* Records supplied *
────────────────────────────────────────
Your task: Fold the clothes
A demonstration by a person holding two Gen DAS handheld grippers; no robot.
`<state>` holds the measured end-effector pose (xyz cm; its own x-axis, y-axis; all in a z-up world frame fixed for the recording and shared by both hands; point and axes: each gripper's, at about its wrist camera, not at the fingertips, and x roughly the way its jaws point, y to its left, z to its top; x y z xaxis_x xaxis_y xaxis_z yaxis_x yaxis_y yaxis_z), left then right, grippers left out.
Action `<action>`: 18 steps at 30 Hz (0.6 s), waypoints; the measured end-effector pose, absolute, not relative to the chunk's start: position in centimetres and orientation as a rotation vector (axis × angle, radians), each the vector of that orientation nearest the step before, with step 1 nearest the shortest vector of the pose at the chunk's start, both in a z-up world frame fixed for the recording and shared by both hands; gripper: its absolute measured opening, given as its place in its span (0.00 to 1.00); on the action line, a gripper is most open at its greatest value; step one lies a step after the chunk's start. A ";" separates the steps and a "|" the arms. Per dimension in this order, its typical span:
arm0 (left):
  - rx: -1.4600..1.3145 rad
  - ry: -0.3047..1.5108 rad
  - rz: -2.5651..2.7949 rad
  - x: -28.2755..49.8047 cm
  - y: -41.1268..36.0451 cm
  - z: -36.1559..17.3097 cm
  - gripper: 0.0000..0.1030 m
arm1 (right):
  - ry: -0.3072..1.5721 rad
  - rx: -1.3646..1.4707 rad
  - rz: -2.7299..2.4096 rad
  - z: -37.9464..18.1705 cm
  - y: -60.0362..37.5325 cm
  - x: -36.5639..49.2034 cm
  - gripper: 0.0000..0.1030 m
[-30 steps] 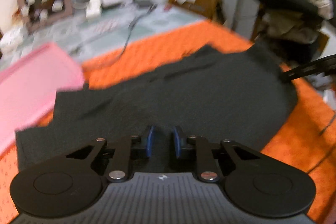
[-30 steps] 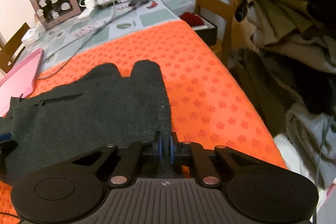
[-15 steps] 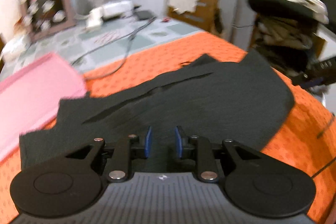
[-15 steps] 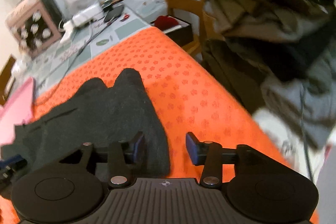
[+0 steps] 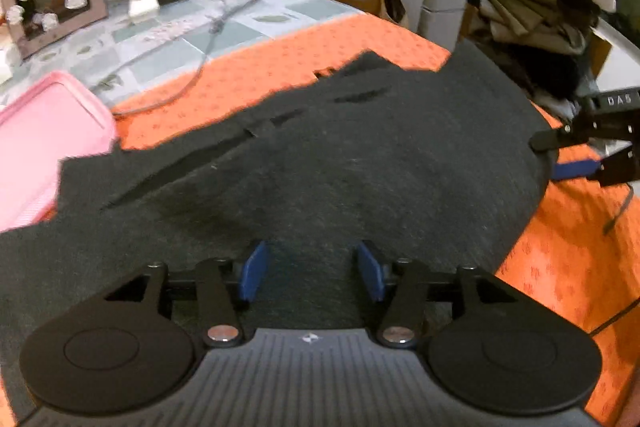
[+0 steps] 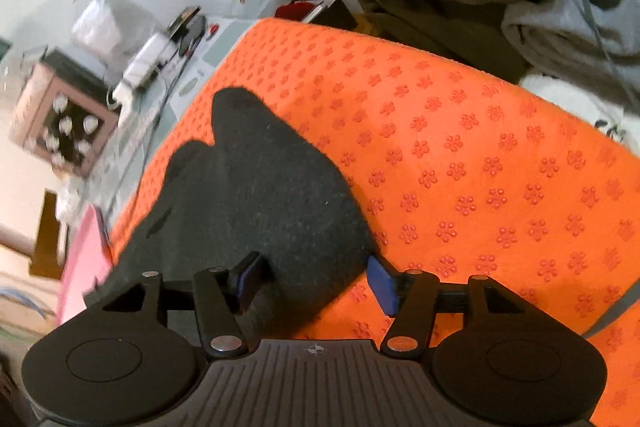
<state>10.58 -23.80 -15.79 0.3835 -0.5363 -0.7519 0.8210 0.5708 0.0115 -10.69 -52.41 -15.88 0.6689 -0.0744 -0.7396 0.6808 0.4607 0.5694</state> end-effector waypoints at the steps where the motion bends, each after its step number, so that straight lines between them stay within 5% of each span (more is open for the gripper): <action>1: 0.409 0.760 -0.885 10.6 -23.7 -15.3 0.56 | 0.694 1.010 -0.524 -16.0 -52.4 -10.7 0.60; 16: 0.415 0.756 -0.835 15.0 -26.5 -15.5 0.50 | 0.580 1.280 -0.615 -17.1 -52.4 -11.7 0.62; 18: 0.419 0.718 -0.871 14.2 -25.8 -14.2 0.50 | 0.563 1.306 -0.641 -17.3 -52.4 -11.8 0.54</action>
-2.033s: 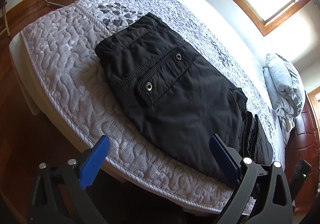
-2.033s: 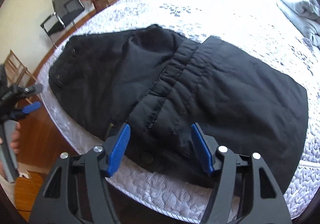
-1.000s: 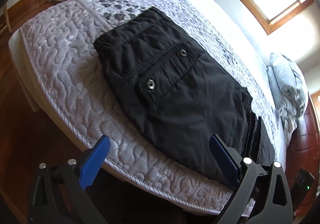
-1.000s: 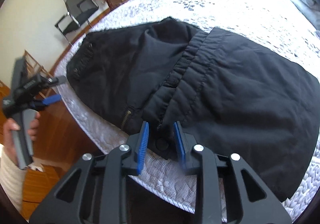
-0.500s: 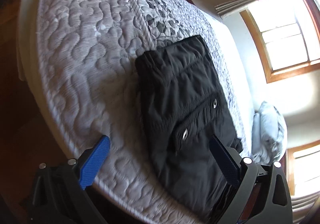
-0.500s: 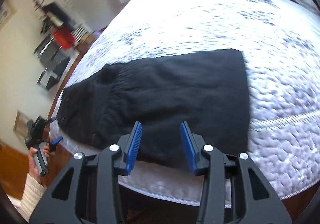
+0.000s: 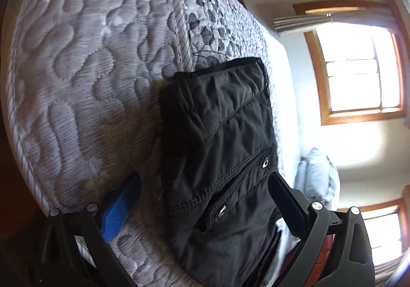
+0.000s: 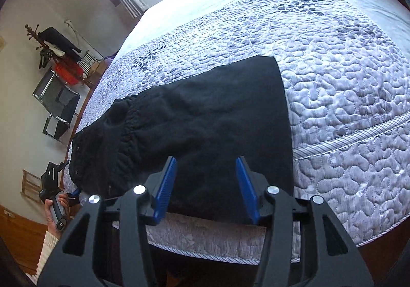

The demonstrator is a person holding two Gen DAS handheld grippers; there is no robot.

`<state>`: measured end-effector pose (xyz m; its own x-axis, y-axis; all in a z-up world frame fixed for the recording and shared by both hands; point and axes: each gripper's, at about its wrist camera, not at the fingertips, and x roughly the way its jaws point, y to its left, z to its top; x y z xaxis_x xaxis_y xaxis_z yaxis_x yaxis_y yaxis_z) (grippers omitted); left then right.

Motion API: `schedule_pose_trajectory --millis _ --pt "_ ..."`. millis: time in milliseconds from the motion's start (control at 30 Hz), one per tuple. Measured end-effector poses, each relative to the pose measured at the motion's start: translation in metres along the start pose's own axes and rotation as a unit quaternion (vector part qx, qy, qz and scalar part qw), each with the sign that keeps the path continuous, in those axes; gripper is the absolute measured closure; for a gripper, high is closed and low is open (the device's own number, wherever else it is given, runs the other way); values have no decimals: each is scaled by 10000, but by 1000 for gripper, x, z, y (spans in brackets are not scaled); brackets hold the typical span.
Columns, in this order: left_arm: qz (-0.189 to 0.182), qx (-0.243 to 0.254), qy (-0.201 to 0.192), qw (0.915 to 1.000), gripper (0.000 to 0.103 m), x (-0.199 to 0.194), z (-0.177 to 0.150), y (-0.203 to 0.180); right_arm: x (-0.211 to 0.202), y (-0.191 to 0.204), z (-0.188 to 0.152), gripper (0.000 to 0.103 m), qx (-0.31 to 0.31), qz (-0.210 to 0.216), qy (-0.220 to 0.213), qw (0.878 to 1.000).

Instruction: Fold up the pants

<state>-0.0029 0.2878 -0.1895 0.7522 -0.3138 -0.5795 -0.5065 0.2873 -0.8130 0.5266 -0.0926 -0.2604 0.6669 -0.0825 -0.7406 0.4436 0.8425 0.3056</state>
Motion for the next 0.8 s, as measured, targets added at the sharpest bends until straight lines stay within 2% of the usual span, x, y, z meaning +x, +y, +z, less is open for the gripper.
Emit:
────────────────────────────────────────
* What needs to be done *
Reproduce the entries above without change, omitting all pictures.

* Answer to this problem *
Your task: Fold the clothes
A demonstration by a person holding two Gen DAS handheld grippers; no robot.
`<state>` holds the measured end-effector pose (xyz cm; its own x-axis, y-axis; all in a z-up world frame fixed for the recording and shared by both hands; point and axes: each gripper's, at about its wrist camera, not at the fingertips, and x roughly the way its jaws point, y to its left, z to its top; x y z xaxis_x xaxis_y xaxis_z yaxis_x yaxis_y yaxis_z), left then right, grippers left out.
Action `<action>`: 18 steps at 30 Hz (0.6 s), waypoints; the measured end-effector pose, absolute, not relative to the chunk's start: position in centimetres and orientation as a rotation vector (axis × angle, radians), each the vector of that orientation nearest the step before, with step 1 nearest the shortest vector of the pose at the chunk's start, both in a z-up world frame fixed for the recording and shared by both hands; gripper: its absolute measured opening, given as its place in its span (0.00 to 1.00); on the action line, a gripper is most open at its greatest value; step one lies a step after the chunk's start. A ";" separates the steps and a "|" the arms. Per dimension in this order, its typical span:
arm0 (left):
  - rx: -1.4600..1.3145 rad
  - ry: -0.3047..1.5108 rad
  - rz: -2.5651..2.7949 rad
  - x: -28.2755..49.8047 cm
  - y: -41.1268..36.0451 cm
  - z: -36.1559..17.3097 cm
  - gripper: 0.0000..0.1030 m
arm1 (right):
  - ry: -0.3072..1.5721 rad
  - rx: -1.3646..1.4707 rad
  - rz: -2.7299..2.4096 rad
  - z: -37.9464..18.1705 cm
  - y: -60.0362..37.5325 cm
  - x: -36.5639..49.2034 cm
  - gripper: 0.0000..0.1030 m
[-30 steps] 
[-30 steps] 
[-15 steps] 
[-15 steps] 
[+0 steps] 
[+0 steps] 
<state>10.58 -23.80 -15.79 0.3835 -0.5363 -0.7519 0.8210 0.5708 0.0115 -10.69 -52.41 -15.88 0.6689 -0.0744 -0.7396 0.6808 0.4607 0.5694</state> end-effector waypoints at the steps where the motion bends, each after its step number, so that straight lines between them stay within 5% of each span (more is open for the gripper): <action>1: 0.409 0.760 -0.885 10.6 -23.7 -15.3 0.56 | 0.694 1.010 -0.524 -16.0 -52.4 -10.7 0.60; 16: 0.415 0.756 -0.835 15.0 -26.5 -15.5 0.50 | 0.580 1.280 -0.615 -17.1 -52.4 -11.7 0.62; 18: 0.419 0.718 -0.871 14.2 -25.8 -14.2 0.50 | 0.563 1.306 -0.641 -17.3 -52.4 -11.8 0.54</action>
-2.033s: 
-2.033s: 
-1.000s: 
-1.000s: 
-0.500s: 
-0.500s: 
+0.000s: 
+0.000s: 

The demonstrator is a person holding two Gen DAS handheld grippers; there is no robot.

`<state>`: measured end-effector pose (xyz m; its own x-axis, y-axis; all in a z-up world frame fixed for the recording and shared by both hands; point and axes: each gripper's, at about its wrist camera, not at the fingertips, and x roughly the way its jaws point, y to its left, z to its top; x y z xaxis_x xaxis_y xaxis_z yaxis_x yaxis_y yaxis_z) (grippers omitted); left then right.

Motion API: `schedule_pose_trajectory --millis _ --pt "_ ..."`. millis: time in milliseconds from the motion's start (control at 30 Hz), one per tuple. Measured end-effector poses, each relative to the pose measured at the motion's start: translation in metres along the start pose's own axes and rotation as a unit quaternion (vector part qx, qy, qz and scalar part qw), each with the sign that keeps the path continuous, in those axes; gripper is the absolute measured closure; for a gripper, high is closed and low is open (the device's own number, wherever else it is given, runs the other way); values have no decimals: each is scaled by 10000, but by 1000 for gripper, x, z, y (spans in brackets are not scaled); brackets hold the typical span.
Columns, in this order: left_arm: qz (-0.189 to 0.182), qx (-0.243 to 0.254), qy (-0.201 to 0.192), qw (0.915 to 1.000), gripper (0.000 to 0.103 m), x (-0.199 to 0.194), z (-0.177 to 0.150), y (-0.203 to 0.180); right_arm: x (-0.211 to 0.202), y (-0.191 to 0.204), z (-0.188 to 0.152), gripper (0.000 to 0.103 m), qx (-0.31 to 0.31), qz (-0.210 to 0.216), qy (-0.220 to 0.213), qw (0.878 to 1.000).

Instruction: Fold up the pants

<state>-0.0029 0.2878 -0.1895 0.7522 -0.3138 -0.5795 -0.5065 0.2873 -0.8130 0.5266 -0.0926 -0.2604 0.6669 -0.0825 -0.7406 0.4436 0.8425 0.3056</state>
Motion for the next 0.8 s, as measured, targets added at the sharpest bends until straight lines stay within 2% of the usual span, x, y, z meaning +x, +y, +z, less is open for the gripper.
Emit:

The output requires no further additions.